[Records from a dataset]
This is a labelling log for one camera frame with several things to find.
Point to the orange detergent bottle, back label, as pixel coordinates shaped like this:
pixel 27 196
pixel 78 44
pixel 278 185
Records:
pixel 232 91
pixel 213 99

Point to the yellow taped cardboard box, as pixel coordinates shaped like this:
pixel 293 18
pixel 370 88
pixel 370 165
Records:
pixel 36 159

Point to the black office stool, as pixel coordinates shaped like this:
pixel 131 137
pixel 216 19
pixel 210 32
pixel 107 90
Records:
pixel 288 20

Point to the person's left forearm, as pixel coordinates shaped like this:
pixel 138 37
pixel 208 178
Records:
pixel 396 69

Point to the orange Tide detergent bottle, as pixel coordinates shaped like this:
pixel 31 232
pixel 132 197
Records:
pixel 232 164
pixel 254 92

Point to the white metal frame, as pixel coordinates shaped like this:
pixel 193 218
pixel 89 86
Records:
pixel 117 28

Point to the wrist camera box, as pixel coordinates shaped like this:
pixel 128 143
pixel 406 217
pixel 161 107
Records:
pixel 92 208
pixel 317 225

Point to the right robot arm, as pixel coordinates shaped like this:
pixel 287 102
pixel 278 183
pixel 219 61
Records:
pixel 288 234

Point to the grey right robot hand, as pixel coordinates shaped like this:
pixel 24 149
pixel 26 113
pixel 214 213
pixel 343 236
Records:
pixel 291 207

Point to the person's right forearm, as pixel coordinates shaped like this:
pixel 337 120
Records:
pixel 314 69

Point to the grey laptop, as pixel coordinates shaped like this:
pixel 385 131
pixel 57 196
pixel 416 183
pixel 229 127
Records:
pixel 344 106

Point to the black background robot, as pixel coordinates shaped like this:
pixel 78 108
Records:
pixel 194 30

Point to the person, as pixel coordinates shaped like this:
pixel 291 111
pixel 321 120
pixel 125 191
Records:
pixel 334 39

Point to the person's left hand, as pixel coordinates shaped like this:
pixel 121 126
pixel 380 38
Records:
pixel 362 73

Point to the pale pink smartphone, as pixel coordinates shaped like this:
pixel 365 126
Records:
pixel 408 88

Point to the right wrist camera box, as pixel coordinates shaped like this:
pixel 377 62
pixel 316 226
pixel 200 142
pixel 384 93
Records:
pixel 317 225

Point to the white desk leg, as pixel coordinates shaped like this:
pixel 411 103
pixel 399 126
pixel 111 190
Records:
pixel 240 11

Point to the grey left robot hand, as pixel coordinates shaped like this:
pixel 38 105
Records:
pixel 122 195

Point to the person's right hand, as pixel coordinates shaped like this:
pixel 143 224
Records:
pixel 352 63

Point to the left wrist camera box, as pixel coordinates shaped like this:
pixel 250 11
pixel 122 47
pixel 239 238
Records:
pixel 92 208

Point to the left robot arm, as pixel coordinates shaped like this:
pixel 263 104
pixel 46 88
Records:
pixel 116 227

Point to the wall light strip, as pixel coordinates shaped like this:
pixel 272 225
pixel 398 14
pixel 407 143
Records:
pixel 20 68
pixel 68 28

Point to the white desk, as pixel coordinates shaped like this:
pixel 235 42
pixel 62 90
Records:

■ **What you are asked to do**
Every entry above needs to be written out again exactly.

■ **Written answer**
This is a labelling log for one camera frame with several things to find.
Point to the orange detergent bottle, back label, as pixel coordinates shaped like this:
pixel 27 196
pixel 78 44
pixel 278 185
Records:
pixel 232 91
pixel 213 99

Point to the yellow taped cardboard box, as pixel coordinates shaped like this:
pixel 293 18
pixel 370 88
pixel 370 165
Records:
pixel 36 159

Point to the black office stool, as pixel coordinates shaped like this:
pixel 131 137
pixel 216 19
pixel 210 32
pixel 107 90
Records:
pixel 288 20

Point to the person's left forearm, as pixel coordinates shaped like this:
pixel 138 37
pixel 208 178
Records:
pixel 396 69

Point to the orange Tide detergent bottle, as pixel coordinates shaped like this:
pixel 31 232
pixel 132 197
Records:
pixel 232 164
pixel 254 92

Point to the white metal frame, as pixel coordinates shaped like this:
pixel 193 218
pixel 89 86
Records:
pixel 117 28

Point to the wrist camera box, as pixel coordinates shaped like this:
pixel 128 143
pixel 406 217
pixel 161 107
Records:
pixel 92 208
pixel 317 225

Point to the right robot arm, as pixel coordinates shaped like this:
pixel 287 102
pixel 278 183
pixel 219 61
Records:
pixel 288 234

Point to the grey right robot hand, as pixel coordinates shaped like this:
pixel 24 149
pixel 26 113
pixel 214 213
pixel 343 236
Records:
pixel 291 207

Point to the person's right forearm, as pixel coordinates shaped like this:
pixel 337 120
Records:
pixel 314 69

Point to the grey laptop, as pixel coordinates shaped like this:
pixel 385 131
pixel 57 196
pixel 416 183
pixel 229 127
Records:
pixel 344 106

Point to the black background robot, as pixel coordinates shaped like this:
pixel 78 108
Records:
pixel 194 30

Point to the person, as pixel coordinates shaped like this:
pixel 291 111
pixel 321 120
pixel 125 191
Records:
pixel 334 39

Point to the person's left hand, as pixel coordinates shaped like this:
pixel 121 126
pixel 380 38
Records:
pixel 362 73

Point to the pale pink smartphone, as pixel coordinates shaped like this:
pixel 365 126
Records:
pixel 408 88

Point to the right wrist camera box, as pixel coordinates shaped like this:
pixel 377 62
pixel 316 226
pixel 200 142
pixel 384 93
Records:
pixel 317 225

Point to the white desk leg, as pixel coordinates shaped like this:
pixel 411 103
pixel 399 126
pixel 111 190
Records:
pixel 240 11

Point to the grey left robot hand, as pixel coordinates shaped like this:
pixel 38 105
Records:
pixel 122 195

Point to the person's right hand, as pixel coordinates shaped like this:
pixel 143 224
Records:
pixel 352 63

Point to the left wrist camera box, as pixel coordinates shaped like this:
pixel 250 11
pixel 122 47
pixel 239 238
Records:
pixel 92 208

Point to the left robot arm, as pixel coordinates shaped like this:
pixel 263 104
pixel 46 88
Records:
pixel 116 227

Point to the wall light strip, as pixel coordinates shaped like this:
pixel 272 225
pixel 398 14
pixel 407 143
Records:
pixel 20 68
pixel 68 28

Point to the white desk, as pixel coordinates shaped like this:
pixel 235 42
pixel 62 90
Records:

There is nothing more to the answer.